Part 1 of this article was published on August 2, 2022.

The vast majority of Asian countries, with the exception of the closest American allies, have not accepted or supported anti-Russian sanctions that contradict their basic principles, and deny the very logic of such unilateral methods of uncovered economic war. Practical cooperation between Asia-Pacific countries on a non-confrontational basis continues to gain momentum, not only within the SCO, but also within the RIC, BRICS, the ASEAN dialogue structures and other regional platforms and forums.

In the context of modern challenges to security and development in the Asia-Pacific Region, strategic interaction between Russia and China in the new era, the coordinated position of the parties on which was set forth in the Joint Statement of the leaders of the two countries adopted on February 4, 2022, plays an important stabilizing role.
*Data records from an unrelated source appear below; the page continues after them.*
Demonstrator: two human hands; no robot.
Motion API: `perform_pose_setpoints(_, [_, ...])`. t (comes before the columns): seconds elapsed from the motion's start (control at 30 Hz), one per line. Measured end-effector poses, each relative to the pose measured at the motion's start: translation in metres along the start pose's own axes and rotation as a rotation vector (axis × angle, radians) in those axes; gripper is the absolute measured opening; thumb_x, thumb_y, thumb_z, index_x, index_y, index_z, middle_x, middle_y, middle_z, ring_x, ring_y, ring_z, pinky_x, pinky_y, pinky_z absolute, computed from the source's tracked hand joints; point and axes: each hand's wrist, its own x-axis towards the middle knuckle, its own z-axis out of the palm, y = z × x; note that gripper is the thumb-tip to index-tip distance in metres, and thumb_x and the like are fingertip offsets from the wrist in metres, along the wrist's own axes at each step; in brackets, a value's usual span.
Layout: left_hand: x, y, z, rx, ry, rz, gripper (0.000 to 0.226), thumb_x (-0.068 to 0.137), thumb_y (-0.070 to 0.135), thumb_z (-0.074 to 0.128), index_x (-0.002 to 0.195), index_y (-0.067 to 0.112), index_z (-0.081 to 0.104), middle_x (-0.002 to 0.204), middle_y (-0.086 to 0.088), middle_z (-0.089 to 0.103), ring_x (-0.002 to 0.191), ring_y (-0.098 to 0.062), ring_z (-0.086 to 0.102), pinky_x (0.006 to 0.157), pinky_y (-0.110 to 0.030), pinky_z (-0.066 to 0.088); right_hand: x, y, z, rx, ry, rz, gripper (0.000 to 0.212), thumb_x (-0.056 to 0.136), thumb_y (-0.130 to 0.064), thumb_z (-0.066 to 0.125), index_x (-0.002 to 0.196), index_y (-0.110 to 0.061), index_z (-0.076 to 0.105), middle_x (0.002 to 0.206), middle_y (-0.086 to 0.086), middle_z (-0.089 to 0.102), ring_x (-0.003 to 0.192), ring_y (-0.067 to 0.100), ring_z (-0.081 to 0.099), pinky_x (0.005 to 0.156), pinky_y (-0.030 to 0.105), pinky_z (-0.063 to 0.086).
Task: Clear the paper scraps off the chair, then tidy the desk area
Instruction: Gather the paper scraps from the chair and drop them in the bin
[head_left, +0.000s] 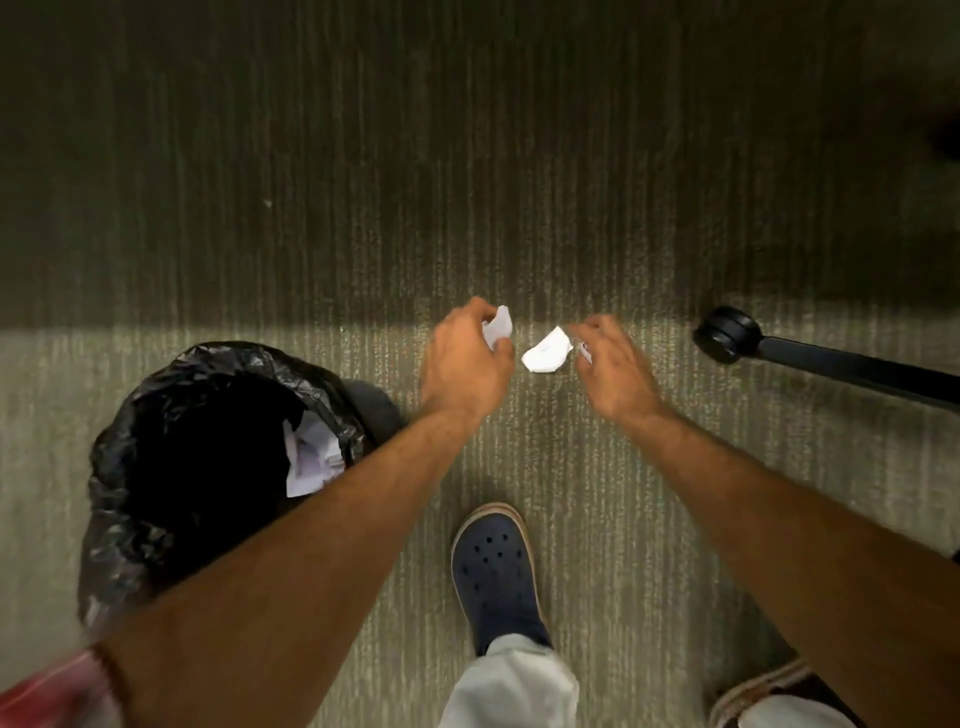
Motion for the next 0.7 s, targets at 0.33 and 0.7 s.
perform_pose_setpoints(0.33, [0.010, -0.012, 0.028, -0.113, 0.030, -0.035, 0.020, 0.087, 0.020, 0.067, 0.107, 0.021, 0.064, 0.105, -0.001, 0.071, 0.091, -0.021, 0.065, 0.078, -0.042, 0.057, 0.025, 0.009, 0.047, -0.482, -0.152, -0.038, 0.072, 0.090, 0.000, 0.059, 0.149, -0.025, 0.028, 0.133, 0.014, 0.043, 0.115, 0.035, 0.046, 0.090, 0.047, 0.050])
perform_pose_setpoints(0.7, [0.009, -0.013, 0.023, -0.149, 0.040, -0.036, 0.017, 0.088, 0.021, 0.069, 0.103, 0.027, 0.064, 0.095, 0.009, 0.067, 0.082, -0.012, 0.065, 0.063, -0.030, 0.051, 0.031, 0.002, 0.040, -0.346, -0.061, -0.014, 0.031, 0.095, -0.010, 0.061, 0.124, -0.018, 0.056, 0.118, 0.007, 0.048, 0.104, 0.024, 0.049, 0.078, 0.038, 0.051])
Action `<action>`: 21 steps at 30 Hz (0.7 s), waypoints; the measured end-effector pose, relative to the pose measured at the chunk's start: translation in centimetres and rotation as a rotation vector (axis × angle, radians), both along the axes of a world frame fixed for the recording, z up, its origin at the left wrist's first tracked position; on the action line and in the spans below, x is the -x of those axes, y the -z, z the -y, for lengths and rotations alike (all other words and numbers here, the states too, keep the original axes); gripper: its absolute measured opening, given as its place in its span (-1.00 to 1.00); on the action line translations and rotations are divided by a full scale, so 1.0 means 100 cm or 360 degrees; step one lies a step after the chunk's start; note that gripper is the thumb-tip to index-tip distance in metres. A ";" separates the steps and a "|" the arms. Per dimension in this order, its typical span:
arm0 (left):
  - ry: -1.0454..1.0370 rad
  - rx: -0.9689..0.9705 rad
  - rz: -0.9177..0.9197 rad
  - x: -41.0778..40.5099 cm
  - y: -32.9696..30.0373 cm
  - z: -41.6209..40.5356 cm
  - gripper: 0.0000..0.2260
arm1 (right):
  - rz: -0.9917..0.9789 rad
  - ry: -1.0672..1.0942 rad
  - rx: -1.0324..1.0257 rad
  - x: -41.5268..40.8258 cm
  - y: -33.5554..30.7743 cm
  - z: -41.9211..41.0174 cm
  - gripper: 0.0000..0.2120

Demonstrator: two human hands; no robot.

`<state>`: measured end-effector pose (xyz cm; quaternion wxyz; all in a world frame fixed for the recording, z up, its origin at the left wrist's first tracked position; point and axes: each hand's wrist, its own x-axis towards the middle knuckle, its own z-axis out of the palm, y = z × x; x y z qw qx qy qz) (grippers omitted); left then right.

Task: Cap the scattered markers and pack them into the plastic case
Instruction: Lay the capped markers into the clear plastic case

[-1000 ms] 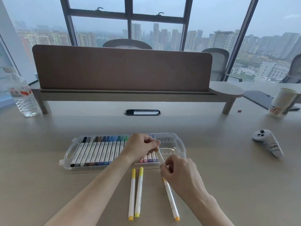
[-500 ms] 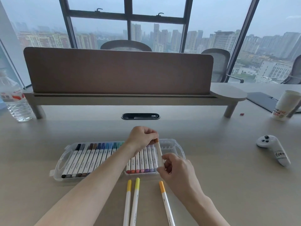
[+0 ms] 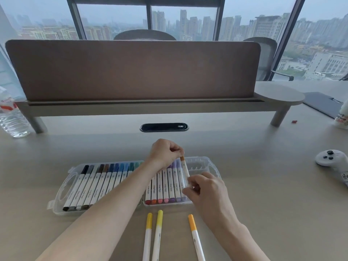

Such interaction is objectively becoming the most vital factor in creating favorable conditions for laying the foundations of a new world order.

This synergy is designed to make up, in fact, one of the supporting pillars of the future Greater Eurasian Partnership (GEP), the main idea of which is to create a common space for cooperation on the Eurasian continent. Speaking at a plenary session of the Eurasian Economic Forum (Bishkek, May), Vladimir Putin emphasized the timeliness of the task of forming a comprehensive strategy for the development of such a partnership as a large civilizational project of equal cooperation, focused on “changing the political and economic architecture and becoming a guarantor of stability and prosperity throughout the continent”.

Global changes have not ignored the situation on the Korean Peninsula. North Korea predictably supported Russia, while the Republic of Korea joined the “Western camp,” although unlike Japan, it joined the sanctions without enthusiasm and obtained some leniency in the application of Western sanctions “rules”. The new South Korean government, mostly composed of staunch conservatives with ties to the United States, leaves little hope for easing tensions in the region. And the forceful pressure on the DPRK in the context of the split of the world provoked by the Westerners, including the strengthening of the ROK-US alliance and their cooperation with Japan, only destabilizes the situation, which causes a corresponding reaction of Pyongyang (a series of missile tests in the DPRK since January continues).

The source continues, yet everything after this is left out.